What does all of this mean for semiconductor ICs?

The answer is – it depends. However, we note that it is possible to use application-agnostic devices such as Texas Instruments (TI) C2000 microcontrollers in both industrial and automotive functionally safe systems by supporting built-in self-tests (BIST) of the safety functions, either at power up or during run time using safety-compliant software. The safety functions SS1 and SLS typically require safety MCUs, while the STO function today is often implemented in hardware without a safety MCU. A dangerous fault in the SLS and SS1 safety function, for example detected by the MCU BIST, could trigger the STO function, which will then transition the system to a safe state.

Similarly, it is possible to use a power-management IC (PMIC) with a voltage supervisor that has continuous monitoring of voltage supervisory functions in both industrial and automotive functional safety designs. Moreover, if a motor-driver IC implements a single safety function, the requirement of HFT = 1 necessitates the use of two ICs in industrial systems, whereas automotive systems may be able to use a single IC for an HFT = 0 design.

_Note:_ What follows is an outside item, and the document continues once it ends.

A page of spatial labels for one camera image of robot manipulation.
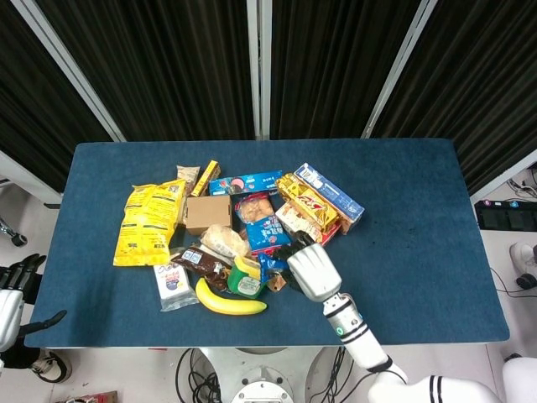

Finally, one more similarity to note: Both industrial and automotive safety system designers analyze for the effectiveness of the designed hardware architecture against random faults. In order to assess the effectiveness of the architecture, semiconductor component failure rates are needed to calculate the architectural metrics. In both automotive and industrial applications, designers typically decide between using component FIT rate for ICs calculated using either IEC TR 62380 or Siemens’ SN29500 standards. Therefore, semiconductor vendors typically provide the IC FIT rates calculated using methods described in both standards.

Conclusion

Semiconductor ICs play a key role in the design of functionally safe industrial and automotive E/E systems. This article discussed some differences between industrial and automotive functional safety standards in terms of specificity of the development process to address systematic design weaknesses and safety functions to address random faults. However, there are also similarities. Because of this, it is possible for a particular semiconductor component to be used in either automotive or industrial systems functional safety subfunction design – provided that the semiconductor component meets the diagnostics requirements, both method and monitoring frequency, of the safety functions/mechanisms.

TI categorizes its ICs as TI Functional Safety-Capable, TI Functional Safety Quality-Managed and TI Functional Safety-Compliant, regardless of the end application targeted for the IC. Furthermore, IC design engineers and E/E design engineers routinely leverage industrial and automotive safety function design principles using a broad portfolio of ICs available from TI for their functional safety designs.